Que Monsieur Albert T. prenne goût à son show personnel, à son obsession de centralité dans la vie politique du Bénin est un fantasme existentiel qu’il a plus ou moins bonheur à réaliser. Tant mieux pour lui. En dehors de l’amnésie affligeante qui entoure sa nuisibilité dans l’histoire politique de notre pays, le vrai danger incarné par A. Tévoédjrè réside dans ce qui se profile derrière la dérive que prend son rôle actuellement. Cette posture d’un homme qui se substitue aux diverses instances politiques et sociales, et qui, au nom de la concertation, est mis en avant par un pouvoir, un régime, et un chef de l’Etat incapables de faire face à leurs responsabilités, cette posture disons-nous, est nuisible à la démocratie. Car elle inaugure en trompe l’œil le règne d’une autocratie bicéphale où le pouvoir effectif est détenu par un seul homme qui régente la vie politique nationale dans ses sauts et ses soubresauts les plus décisifs. D’une certaine manière il y a collusion objective entre deux tendances autocratiques surannées. Pourquoi ne pas laisser les partis politiques et le pouvoir traiter directement des affaires politiques ? Au train où vont les choses, la médiature tend vers la sous-traitance de la responsabilité politique. La fonction en elle-même est moins en cause que la caractère hétéroclite de ses prérogatives. L’homme qui l’exerce, de par son histoire et ses tendances, de par ses dispositions à obséder le centre de la vie politique, tend vers une logique de régence qui surdétermine l’action du gouvernement.
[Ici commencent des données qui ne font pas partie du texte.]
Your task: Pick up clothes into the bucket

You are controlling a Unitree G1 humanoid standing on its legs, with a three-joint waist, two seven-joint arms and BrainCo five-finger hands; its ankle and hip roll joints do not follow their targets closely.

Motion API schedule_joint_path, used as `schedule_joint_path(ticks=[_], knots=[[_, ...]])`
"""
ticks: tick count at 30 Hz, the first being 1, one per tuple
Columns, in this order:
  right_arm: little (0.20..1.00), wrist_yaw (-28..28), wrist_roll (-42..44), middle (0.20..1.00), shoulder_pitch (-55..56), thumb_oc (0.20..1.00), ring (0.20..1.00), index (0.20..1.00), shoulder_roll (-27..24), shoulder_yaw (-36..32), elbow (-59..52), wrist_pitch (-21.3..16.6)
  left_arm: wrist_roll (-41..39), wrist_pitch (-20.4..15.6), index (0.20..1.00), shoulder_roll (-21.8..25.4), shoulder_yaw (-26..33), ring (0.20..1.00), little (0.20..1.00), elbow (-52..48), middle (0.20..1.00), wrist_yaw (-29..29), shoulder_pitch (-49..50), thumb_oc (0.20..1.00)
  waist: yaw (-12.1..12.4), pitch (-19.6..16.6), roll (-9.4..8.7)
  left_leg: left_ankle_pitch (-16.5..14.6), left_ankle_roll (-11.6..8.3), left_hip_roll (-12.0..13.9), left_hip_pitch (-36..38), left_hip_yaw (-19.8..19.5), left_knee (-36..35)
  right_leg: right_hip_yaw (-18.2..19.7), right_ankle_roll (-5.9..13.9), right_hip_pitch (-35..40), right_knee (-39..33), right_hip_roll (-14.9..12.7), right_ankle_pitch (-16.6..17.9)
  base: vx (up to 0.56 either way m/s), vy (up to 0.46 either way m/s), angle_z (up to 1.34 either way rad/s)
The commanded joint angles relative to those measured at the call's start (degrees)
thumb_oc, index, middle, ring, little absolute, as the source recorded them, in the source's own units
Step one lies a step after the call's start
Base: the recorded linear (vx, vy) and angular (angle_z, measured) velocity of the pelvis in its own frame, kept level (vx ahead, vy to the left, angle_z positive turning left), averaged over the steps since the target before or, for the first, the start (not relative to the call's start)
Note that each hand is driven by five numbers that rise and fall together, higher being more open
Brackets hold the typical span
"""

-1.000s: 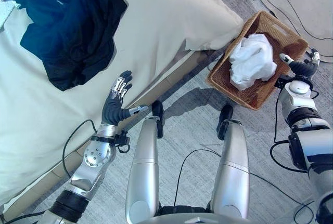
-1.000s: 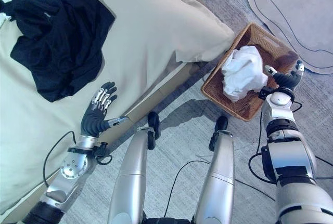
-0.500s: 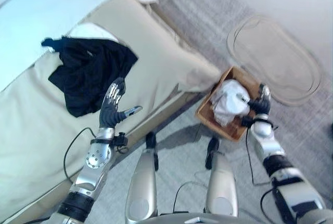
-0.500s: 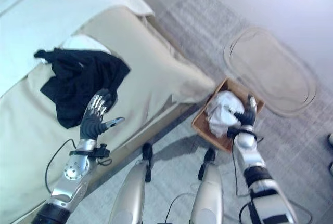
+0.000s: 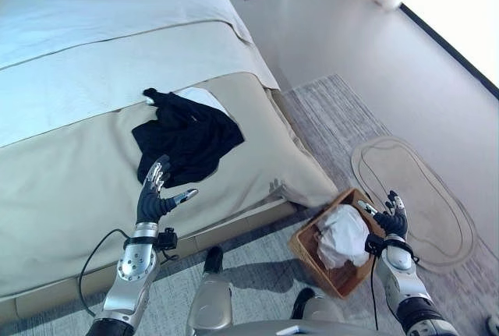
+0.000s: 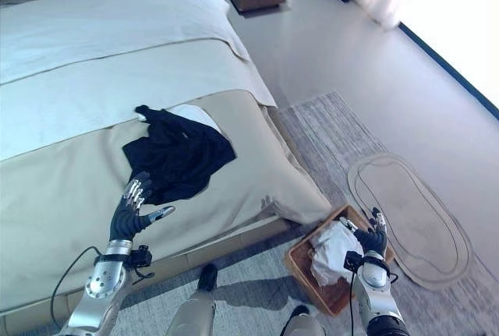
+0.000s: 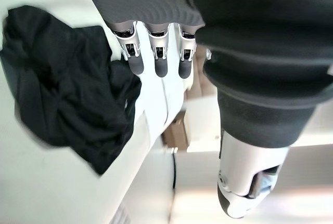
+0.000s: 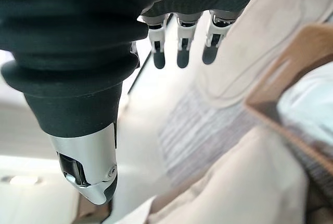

Dans un régime présidentiel comme le nôtre, cette surdétermina-tion est une confiscation rampante de la démocratie. Une dérive qui commence doucement mais qui risque de finir durement.
En politique, l'homme fait souvent la fonction. Aussi avant d'en arriver à un point de non-retour, à défaut de brûler l’homme qui l’incarne, il est peut-être urgent de rectifier l'orientation inquiétante qu'il intime à la fonction de Médiateur.